EXERCISE DIRECTIONS: Where in the records does the word "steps" appear? Copy each line that holds it.

THE DATA:
↓↓↓

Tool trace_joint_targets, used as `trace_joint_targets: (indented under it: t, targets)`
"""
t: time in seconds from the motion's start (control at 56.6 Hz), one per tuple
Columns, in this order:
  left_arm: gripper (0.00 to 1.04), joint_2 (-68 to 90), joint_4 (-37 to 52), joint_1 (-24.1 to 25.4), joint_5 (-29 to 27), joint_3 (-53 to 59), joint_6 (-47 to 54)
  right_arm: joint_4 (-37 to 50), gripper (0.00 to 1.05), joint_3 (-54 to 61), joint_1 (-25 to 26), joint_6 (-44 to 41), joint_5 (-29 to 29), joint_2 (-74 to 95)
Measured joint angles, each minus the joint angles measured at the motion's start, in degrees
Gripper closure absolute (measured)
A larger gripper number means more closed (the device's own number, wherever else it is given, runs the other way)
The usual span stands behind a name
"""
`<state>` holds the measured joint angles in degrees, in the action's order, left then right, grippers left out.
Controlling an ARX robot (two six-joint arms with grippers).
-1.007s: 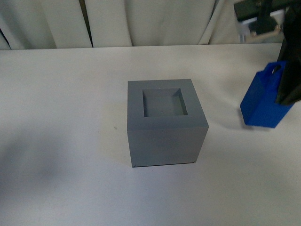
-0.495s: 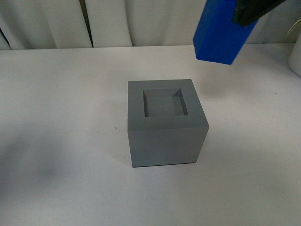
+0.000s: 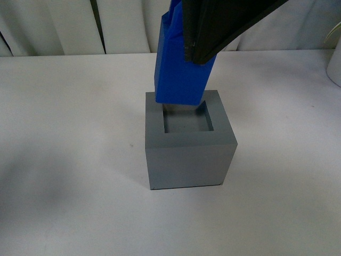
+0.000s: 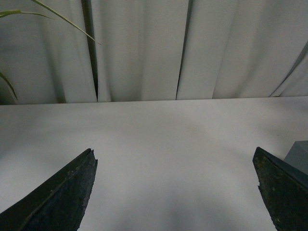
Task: Insert blue part into gray base
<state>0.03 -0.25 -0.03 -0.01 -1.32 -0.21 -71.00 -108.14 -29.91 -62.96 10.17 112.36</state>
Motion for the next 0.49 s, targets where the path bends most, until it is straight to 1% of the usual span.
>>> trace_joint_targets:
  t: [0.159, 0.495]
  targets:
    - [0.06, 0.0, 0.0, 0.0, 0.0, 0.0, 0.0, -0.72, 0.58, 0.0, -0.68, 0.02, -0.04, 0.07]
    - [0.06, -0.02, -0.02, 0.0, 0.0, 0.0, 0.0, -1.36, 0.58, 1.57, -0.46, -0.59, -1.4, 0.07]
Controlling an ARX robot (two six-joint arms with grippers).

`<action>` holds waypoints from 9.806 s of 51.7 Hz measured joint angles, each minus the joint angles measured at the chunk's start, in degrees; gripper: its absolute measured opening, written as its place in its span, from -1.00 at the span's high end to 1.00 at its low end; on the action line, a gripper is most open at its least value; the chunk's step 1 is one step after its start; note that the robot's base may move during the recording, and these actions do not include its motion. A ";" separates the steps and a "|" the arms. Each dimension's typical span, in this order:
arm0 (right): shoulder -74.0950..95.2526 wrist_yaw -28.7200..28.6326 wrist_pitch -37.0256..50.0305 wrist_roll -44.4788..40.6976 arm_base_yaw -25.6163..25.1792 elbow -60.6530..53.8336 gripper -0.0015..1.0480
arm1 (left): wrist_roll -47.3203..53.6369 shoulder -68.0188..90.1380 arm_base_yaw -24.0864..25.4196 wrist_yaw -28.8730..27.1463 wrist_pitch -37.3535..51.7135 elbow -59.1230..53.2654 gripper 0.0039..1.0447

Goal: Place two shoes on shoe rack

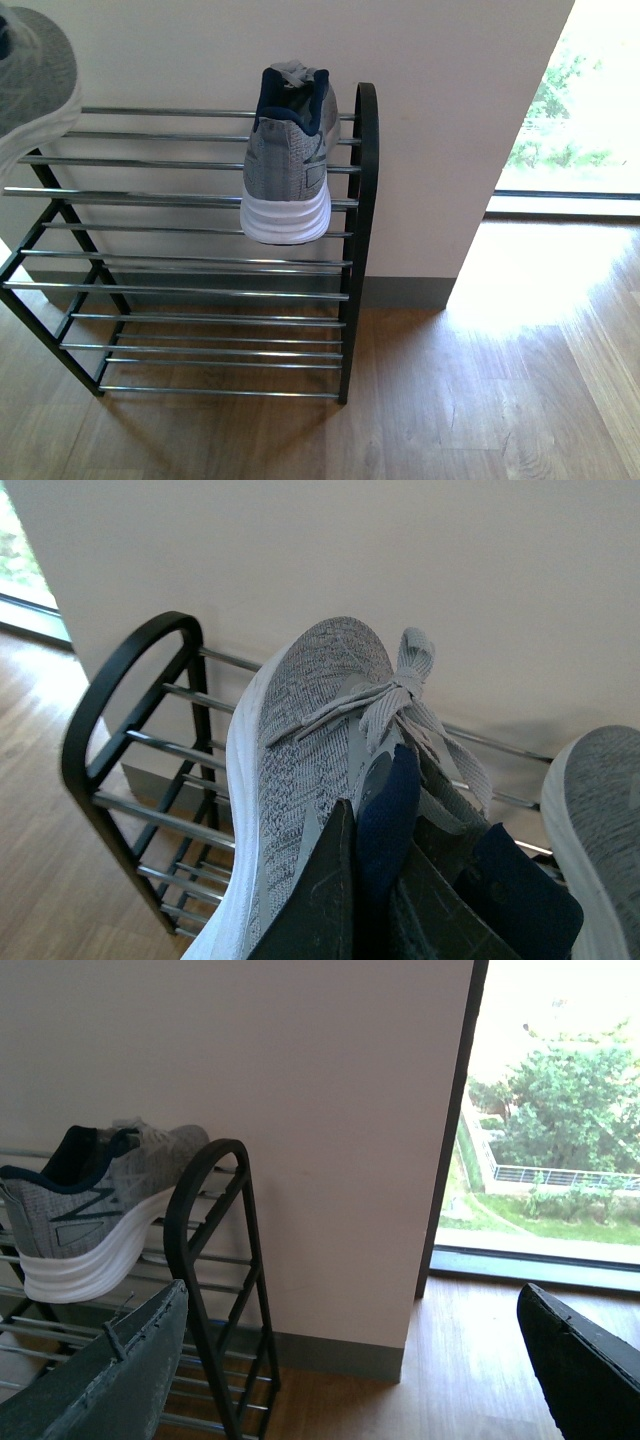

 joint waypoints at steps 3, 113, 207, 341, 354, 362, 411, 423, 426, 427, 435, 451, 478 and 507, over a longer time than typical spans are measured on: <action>0.00 0.00 0.00 0.00 -0.02 0.00 -0.82 | -0.74 3.17 -0.46 0.79 -1.22 3.61 0.98; 0.00 0.00 0.00 0.00 -0.02 0.00 -0.82 | -10.08 -7.37 -0.39 -5.84 -1.60 -0.24 -0.83; 0.00 -0.02 0.00 0.00 0.00 0.00 -0.82 | 14.25 -55.10 5.49 9.77 2.82 -41.05 0.99; -41.20 0.00 -40.63 -0.04 0.00 -0.07 0.78 | 14.25 -81.81 5.42 9.75 -24.48 -41.05 0.74; -41.22 0.00 -40.63 -0.04 0.00 -0.07 -0.26 | 14.25 -81.83 5.42 9.75 -24.48 -41.05 -0.36; -41.27 -0.02 -40.63 -0.04 0.00 -0.07 -0.78 | 14.38 -81.81 5.42 9.75 -24.48 -41.05 -0.86; -41.29 -0.02 -40.63 -0.04 0.00 -0.07 -0.82 | 14.40 -81.83 5.42 9.75 -24.48 -41.05 -0.83; -41.29 0.00 -40.63 -0.04 0.00 -0.07 -0.82 | 14.40 -81.83 5.42 9.75 -24.48 -41.05 -0.83; -41.31 0.00 -40.63 -0.04 0.00 -0.07 -0.82 | 14.40 -81.83 5.42 9.75 -24.48 -41.05 -0.83; -41.31 0.00 -40.63 -0.04 0.00 -0.07 -0.82 | 14.40 -81.83 5.42 9.75 -24.48 -41.05 -0.83; -41.29 -0.02 -40.65 -0.04 0.00 -0.07 -0.82 | 14.40 -81.83 5.42 9.75 -24.48 -41.05 -0.83; -41.29 0.04 -40.68 -0.04 0.00 -0.07 -0.82 | 14.40 -81.83 5.42 9.75 -24.48 -41.05 -0.83; -41.29 0.20 -40.72 -0.04 0.00 -0.07 -0.82 | 14.43 -81.83 5.42 9.94 -24.48 -41.05 -0.83; -41.35 -0.31 -40.85 -0.04 0.02 -0.07 -0.82 | 14.40 -81.83 5.35 9.60 -24.48 -41.05 -0.83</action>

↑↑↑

EXERCISE SOLUTION:
`<action>` holds waypoints from 9.806 s of 51.7 Hz measured joint angles, each minus the joint angles measured at the chunk's start, in degrees; gripper: its absolute measured opening, written as its place in its span, from -1.00 at the span's high end to 1.00 at its low end; on the action line, a gripper is most open at its least value; the chunk's step 1 is one step after its start; note that the robot's base may move during the recording, and these actions do not include its motion. A ";" separates the steps and a "|" the arms. Each dimension's typical span, in this order:
 joint waypoints at steps 3, 113, 207, 341, 354, 362, 411, 423, 426, 427, 435, 451, 478 and 507, over a longer time than typical spans are measured on: <action>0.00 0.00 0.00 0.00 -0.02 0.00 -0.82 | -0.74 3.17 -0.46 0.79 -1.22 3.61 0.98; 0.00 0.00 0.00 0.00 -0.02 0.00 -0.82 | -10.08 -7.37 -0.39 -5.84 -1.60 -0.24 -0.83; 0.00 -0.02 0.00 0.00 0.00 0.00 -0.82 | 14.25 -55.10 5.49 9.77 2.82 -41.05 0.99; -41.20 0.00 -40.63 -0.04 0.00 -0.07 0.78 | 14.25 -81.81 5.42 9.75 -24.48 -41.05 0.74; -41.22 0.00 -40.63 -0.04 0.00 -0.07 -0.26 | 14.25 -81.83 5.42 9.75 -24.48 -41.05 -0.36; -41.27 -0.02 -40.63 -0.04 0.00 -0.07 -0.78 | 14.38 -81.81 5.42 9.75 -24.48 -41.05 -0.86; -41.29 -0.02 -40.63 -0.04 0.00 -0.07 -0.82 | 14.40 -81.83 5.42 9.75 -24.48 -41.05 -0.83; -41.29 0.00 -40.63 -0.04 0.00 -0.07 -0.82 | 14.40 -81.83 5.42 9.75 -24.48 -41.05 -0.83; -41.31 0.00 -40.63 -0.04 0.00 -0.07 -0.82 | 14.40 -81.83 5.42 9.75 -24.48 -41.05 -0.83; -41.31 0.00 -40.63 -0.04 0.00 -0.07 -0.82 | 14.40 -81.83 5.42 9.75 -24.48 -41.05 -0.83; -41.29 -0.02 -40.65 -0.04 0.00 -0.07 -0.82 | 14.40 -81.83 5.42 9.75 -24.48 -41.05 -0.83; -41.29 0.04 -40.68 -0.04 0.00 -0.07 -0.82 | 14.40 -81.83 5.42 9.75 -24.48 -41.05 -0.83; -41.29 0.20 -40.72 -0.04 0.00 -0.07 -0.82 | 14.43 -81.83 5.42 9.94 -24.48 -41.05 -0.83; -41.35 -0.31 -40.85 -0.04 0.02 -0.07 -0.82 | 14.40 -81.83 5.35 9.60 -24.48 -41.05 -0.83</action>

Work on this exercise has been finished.